[Data excerpts — start]
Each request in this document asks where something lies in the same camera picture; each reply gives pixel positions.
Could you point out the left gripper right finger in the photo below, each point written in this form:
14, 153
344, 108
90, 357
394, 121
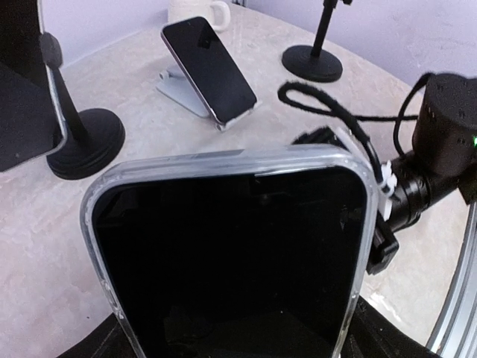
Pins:
371, 335

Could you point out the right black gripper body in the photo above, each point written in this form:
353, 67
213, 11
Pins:
411, 190

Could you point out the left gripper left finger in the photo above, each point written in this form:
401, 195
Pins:
107, 340

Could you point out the black round-base phone stand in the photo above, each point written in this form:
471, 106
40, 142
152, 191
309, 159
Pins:
92, 138

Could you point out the black phone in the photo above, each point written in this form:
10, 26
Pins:
195, 45
29, 124

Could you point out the black tripod stand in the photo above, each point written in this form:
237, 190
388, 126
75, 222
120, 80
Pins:
312, 62

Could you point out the white flat phone stand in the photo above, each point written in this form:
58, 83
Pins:
222, 94

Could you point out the black phone on flat stand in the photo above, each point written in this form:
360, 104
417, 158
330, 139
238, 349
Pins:
195, 45

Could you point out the cream ceramic mug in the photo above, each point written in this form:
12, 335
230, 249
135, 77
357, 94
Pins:
217, 13

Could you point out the front aluminium rail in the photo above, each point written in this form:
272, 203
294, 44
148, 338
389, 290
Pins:
454, 334

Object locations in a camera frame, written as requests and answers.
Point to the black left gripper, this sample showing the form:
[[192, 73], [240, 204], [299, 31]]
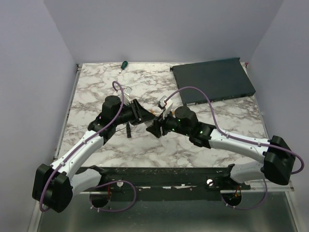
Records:
[[140, 114]]

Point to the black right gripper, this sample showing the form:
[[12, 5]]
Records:
[[155, 128]]

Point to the white remote control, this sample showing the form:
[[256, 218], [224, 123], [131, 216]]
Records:
[[149, 124]]

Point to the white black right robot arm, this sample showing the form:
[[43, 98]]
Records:
[[272, 159]]

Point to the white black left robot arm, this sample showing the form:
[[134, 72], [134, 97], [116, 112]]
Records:
[[52, 184]]

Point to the black cable connector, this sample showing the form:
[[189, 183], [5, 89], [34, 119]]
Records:
[[128, 130]]

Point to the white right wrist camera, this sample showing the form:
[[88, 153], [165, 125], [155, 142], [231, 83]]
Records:
[[165, 105]]

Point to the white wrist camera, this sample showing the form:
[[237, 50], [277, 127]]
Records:
[[165, 105], [127, 91]]

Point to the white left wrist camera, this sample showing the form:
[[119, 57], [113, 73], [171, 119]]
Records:
[[127, 91]]

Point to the green handled screwdriver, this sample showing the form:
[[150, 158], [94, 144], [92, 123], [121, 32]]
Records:
[[123, 66]]

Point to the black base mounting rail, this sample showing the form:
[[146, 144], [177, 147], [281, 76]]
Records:
[[129, 192]]

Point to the dark flat network switch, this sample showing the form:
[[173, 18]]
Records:
[[219, 79]]

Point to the aluminium left side rail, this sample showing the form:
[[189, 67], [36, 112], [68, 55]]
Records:
[[76, 79]]

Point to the aluminium rail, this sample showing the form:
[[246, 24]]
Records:
[[213, 179], [76, 79]]

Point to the aluminium front rail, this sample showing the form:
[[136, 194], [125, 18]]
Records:
[[213, 179]]
[Data excerpts — finish]
◆ **Exercise directions**: Before printing the records again, strip out the pictures; change nothing else.

◆ **Reply to the task**:
Each request in this document asks where something lies in the same camera picture; each reply gives pixel positions.
Could you point out the left gripper right finger in the photo below, each point written in this form:
14, 153
344, 108
90, 357
394, 121
Pins:
371, 335

Could you point out the right black gripper body in the photo above, each point written in this form:
353, 67
213, 11
Pins:
411, 190

Could you point out the left gripper left finger in the photo above, each point written in this form:
401, 195
Pins:
107, 340

Could you point out the black round-base phone stand in the photo above, each point written in this form:
471, 106
40, 142
152, 191
309, 159
Pins:
92, 138

Could you point out the black phone in the photo above, each point written in this form:
10, 26
Pins:
195, 45
29, 124

Could you point out the black tripod stand in the photo above, each point written in this form:
237, 190
388, 126
75, 222
120, 80
Pins:
312, 62

Could you point out the white flat phone stand in the photo above, each point written in this form:
58, 83
Pins:
222, 94

Could you point out the black phone on flat stand in the photo above, each point written in this form:
360, 104
417, 158
330, 139
238, 349
Pins:
195, 45

Could you point out the cream ceramic mug in the photo above, each point written in this form:
12, 335
230, 249
135, 77
357, 94
Pins:
217, 13

Could you point out the front aluminium rail in the photo above, each point written in this form:
272, 203
294, 44
148, 338
389, 290
Pins:
454, 334

Object locations in a camera frame, written as requests and answers.
Point to the black left gripper, this sample showing the form:
[[192, 73], [240, 204], [299, 31]]
Records:
[[140, 114]]

Point to the black right gripper, this sample showing the form:
[[12, 5]]
Records:
[[155, 128]]

Point to the white remote control, this sample showing the form:
[[256, 218], [224, 123], [131, 216]]
Records:
[[149, 124]]

Point to the white black right robot arm, this sample showing the form:
[[43, 98]]
Records:
[[272, 159]]

Point to the white black left robot arm, this sample showing the form:
[[134, 72], [134, 97], [116, 112]]
Records:
[[52, 184]]

Point to the black cable connector, this sample showing the form:
[[189, 183], [5, 89], [34, 119]]
Records:
[[128, 130]]

Point to the white right wrist camera, this sample showing the form:
[[88, 153], [165, 125], [155, 142], [231, 83]]
Records:
[[165, 105]]

Point to the white wrist camera, this sample showing the form:
[[237, 50], [277, 127]]
Records:
[[165, 105], [127, 91]]

Point to the white left wrist camera, this sample showing the form:
[[119, 57], [113, 73], [171, 119]]
Records:
[[127, 91]]

Point to the green handled screwdriver, this sample showing the form:
[[150, 158], [94, 144], [92, 123], [121, 32]]
Records:
[[123, 66]]

Point to the black base mounting rail, this sample showing the form:
[[146, 144], [177, 147], [281, 76]]
Records:
[[129, 192]]

Point to the dark flat network switch, this sample showing the form:
[[173, 18]]
Records:
[[219, 79]]

Point to the aluminium left side rail, this sample showing the form:
[[189, 67], [36, 112], [68, 55]]
Records:
[[76, 79]]

Point to the aluminium rail, this sample showing the form:
[[246, 24]]
Records:
[[213, 179], [76, 79]]

Point to the aluminium front rail, this sample showing the form:
[[136, 194], [125, 18]]
Records:
[[213, 179]]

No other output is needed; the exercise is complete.